The decision to have both a child and a career is often presented as a zero sum game for women, one where it’s extremely difficult to excel in one area without sacrificing the other. A new NBER paper from researchers at Cornell and Denmark makes a strong case that that having a mother that works actually benefits a child’s academic performance if they live somewhere that actively supports them. 

They took a look a massive dataset of academic outcomes for children in Denmark and found that the child of a woman who worked between 10-19 hours over the first four years of their child’s life will have a GPA that’s 2.6 percent higher, on average, than someone whose mother didn’t work at all.
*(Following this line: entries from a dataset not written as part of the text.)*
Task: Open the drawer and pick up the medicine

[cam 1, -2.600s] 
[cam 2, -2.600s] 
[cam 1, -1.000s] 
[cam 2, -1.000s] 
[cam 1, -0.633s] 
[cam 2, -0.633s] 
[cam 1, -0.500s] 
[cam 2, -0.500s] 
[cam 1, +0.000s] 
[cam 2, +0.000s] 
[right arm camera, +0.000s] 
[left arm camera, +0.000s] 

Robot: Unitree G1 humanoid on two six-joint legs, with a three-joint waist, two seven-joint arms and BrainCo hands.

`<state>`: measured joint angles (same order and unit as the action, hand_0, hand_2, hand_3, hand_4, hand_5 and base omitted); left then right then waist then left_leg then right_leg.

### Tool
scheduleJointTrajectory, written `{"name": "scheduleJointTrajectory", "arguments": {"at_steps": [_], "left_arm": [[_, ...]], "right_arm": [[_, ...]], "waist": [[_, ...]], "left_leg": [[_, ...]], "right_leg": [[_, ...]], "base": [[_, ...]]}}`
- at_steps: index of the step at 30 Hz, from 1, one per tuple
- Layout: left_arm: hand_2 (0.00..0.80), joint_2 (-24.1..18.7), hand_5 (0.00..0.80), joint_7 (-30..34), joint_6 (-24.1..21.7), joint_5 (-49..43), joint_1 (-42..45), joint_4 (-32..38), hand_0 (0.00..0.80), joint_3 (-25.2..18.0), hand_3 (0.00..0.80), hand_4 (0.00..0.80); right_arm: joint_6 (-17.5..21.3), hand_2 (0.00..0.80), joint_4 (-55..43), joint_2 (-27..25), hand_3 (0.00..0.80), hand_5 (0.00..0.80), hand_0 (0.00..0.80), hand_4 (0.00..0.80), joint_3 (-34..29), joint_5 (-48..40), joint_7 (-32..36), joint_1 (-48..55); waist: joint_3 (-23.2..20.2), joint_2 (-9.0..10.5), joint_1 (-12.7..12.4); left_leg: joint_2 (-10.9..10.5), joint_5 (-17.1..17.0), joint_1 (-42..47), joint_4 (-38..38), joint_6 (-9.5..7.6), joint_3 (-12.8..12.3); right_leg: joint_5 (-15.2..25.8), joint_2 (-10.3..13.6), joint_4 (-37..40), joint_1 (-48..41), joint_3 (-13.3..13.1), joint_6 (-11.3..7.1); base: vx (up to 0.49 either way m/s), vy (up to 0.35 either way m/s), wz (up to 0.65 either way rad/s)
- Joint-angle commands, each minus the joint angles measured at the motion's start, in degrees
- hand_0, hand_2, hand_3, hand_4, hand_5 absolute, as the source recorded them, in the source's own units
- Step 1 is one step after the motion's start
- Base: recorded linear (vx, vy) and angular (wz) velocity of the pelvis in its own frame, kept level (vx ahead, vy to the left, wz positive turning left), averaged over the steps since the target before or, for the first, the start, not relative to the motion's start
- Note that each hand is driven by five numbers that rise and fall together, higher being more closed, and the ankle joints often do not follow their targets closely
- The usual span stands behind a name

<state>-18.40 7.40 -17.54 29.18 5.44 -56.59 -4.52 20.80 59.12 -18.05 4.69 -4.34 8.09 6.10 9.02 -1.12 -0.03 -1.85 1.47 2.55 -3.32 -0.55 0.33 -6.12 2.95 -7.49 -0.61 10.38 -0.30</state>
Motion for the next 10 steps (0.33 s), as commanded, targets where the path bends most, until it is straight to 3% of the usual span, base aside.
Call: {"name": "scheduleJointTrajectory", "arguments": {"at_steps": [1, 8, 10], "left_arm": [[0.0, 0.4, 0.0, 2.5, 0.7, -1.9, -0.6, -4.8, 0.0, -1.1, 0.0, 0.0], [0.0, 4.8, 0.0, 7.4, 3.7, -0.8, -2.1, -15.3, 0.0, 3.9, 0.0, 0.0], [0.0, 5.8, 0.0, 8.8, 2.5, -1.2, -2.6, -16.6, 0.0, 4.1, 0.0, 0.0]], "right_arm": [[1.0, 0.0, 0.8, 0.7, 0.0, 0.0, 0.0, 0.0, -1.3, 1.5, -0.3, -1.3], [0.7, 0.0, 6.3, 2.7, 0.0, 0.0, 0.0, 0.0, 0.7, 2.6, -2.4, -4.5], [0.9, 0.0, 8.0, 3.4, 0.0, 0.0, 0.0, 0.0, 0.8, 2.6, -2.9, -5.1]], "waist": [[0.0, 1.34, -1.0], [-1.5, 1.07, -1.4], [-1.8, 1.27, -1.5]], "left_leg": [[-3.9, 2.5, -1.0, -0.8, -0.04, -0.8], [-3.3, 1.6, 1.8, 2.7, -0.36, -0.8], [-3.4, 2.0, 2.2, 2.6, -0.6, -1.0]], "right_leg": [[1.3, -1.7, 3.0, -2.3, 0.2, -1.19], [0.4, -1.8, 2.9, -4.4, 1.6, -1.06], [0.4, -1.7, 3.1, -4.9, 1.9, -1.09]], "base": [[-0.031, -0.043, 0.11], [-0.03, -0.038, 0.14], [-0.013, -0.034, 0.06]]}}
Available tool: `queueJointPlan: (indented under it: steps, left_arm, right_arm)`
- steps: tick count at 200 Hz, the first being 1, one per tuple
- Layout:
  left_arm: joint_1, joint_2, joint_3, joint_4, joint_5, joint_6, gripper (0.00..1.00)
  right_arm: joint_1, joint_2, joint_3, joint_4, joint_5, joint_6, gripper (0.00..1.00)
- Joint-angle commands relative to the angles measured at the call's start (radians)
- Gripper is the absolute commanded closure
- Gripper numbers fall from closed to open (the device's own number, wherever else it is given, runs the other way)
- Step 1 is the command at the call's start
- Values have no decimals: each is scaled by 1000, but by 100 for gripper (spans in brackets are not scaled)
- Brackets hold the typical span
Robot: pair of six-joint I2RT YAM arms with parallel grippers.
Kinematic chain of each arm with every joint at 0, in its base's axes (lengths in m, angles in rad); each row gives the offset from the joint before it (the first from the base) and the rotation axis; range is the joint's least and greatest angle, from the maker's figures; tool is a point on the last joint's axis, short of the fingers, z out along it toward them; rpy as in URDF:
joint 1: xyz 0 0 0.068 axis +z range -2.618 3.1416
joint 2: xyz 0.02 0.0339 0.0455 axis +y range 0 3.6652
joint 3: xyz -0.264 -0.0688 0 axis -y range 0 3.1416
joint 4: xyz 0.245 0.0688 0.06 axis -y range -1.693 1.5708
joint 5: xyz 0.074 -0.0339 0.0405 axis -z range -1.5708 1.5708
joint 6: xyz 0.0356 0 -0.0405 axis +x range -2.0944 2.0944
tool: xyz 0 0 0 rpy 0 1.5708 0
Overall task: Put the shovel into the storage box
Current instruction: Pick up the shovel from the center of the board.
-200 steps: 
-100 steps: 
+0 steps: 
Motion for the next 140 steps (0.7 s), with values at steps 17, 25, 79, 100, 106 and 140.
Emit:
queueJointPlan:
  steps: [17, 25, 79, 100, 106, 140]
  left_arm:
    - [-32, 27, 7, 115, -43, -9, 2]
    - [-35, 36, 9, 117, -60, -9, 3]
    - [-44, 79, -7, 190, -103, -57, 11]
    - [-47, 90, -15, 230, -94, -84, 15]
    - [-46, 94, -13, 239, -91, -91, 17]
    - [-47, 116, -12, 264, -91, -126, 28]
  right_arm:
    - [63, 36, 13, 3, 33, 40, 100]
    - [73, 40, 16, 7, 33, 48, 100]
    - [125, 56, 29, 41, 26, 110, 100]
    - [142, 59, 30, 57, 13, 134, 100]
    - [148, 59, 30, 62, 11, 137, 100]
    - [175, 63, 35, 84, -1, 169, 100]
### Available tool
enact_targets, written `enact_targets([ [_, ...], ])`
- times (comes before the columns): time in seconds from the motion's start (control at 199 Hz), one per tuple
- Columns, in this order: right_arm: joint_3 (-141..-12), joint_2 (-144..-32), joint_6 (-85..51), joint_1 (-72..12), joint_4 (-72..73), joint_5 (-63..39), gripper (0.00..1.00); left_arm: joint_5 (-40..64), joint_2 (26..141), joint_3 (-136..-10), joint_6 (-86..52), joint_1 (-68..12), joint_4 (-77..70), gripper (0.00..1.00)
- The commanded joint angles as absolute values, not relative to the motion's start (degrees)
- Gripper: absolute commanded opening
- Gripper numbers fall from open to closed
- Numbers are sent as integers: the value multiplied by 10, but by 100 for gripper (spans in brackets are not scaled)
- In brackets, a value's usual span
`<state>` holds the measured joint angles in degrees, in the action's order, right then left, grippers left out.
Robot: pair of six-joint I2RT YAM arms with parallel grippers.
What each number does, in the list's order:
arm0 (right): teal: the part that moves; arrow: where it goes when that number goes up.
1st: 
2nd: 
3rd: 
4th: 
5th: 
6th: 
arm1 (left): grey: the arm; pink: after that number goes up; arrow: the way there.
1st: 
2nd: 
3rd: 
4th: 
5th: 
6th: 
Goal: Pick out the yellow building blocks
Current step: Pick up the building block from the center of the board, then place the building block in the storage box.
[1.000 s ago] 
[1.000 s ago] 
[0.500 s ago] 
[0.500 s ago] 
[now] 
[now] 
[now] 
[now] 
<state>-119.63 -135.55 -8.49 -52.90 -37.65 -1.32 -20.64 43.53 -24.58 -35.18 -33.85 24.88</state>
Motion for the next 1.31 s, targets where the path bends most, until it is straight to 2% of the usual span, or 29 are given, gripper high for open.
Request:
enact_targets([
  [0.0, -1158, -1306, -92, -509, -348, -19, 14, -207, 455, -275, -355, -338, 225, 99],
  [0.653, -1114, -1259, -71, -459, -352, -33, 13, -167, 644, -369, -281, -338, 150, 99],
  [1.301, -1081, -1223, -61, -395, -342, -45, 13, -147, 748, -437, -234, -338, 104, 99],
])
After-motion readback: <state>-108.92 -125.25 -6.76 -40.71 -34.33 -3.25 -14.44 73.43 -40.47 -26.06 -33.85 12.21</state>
The effects are larger if you look at employment over 15 years of a child’s life. Changes in income don’t have much of an influence, which points to employment having a positive effect separate from any extra money.

The country has very generous leave policies, four weeks paid before delivery, 14 weeks afterwards, and 10 weeks additional that can be shared. Early child care is extremely generous. Denmark spends 1.2 percent of its GDP on early childhood care and education versus 0.4 percent in the U.S. Early child care and education is well funded, and well staffed, and many families take advantage. Generally, people work fewer hours as well.

Basically, it’s an environment where if a women chooses to work, the tradeoffs are much lower. Working doesn’t mean leaving a child alone for as long when they’re just weeks old, sacrificing education, or leaving them in an inferior environment while their parents are working. With that kind of support, the researchers found, the children of working mothers grow up to do better. All things equal, the mother will spend less time with her child. But other effects, like the fact that the child might have a hard working role model to look up to, appear to outweigh that.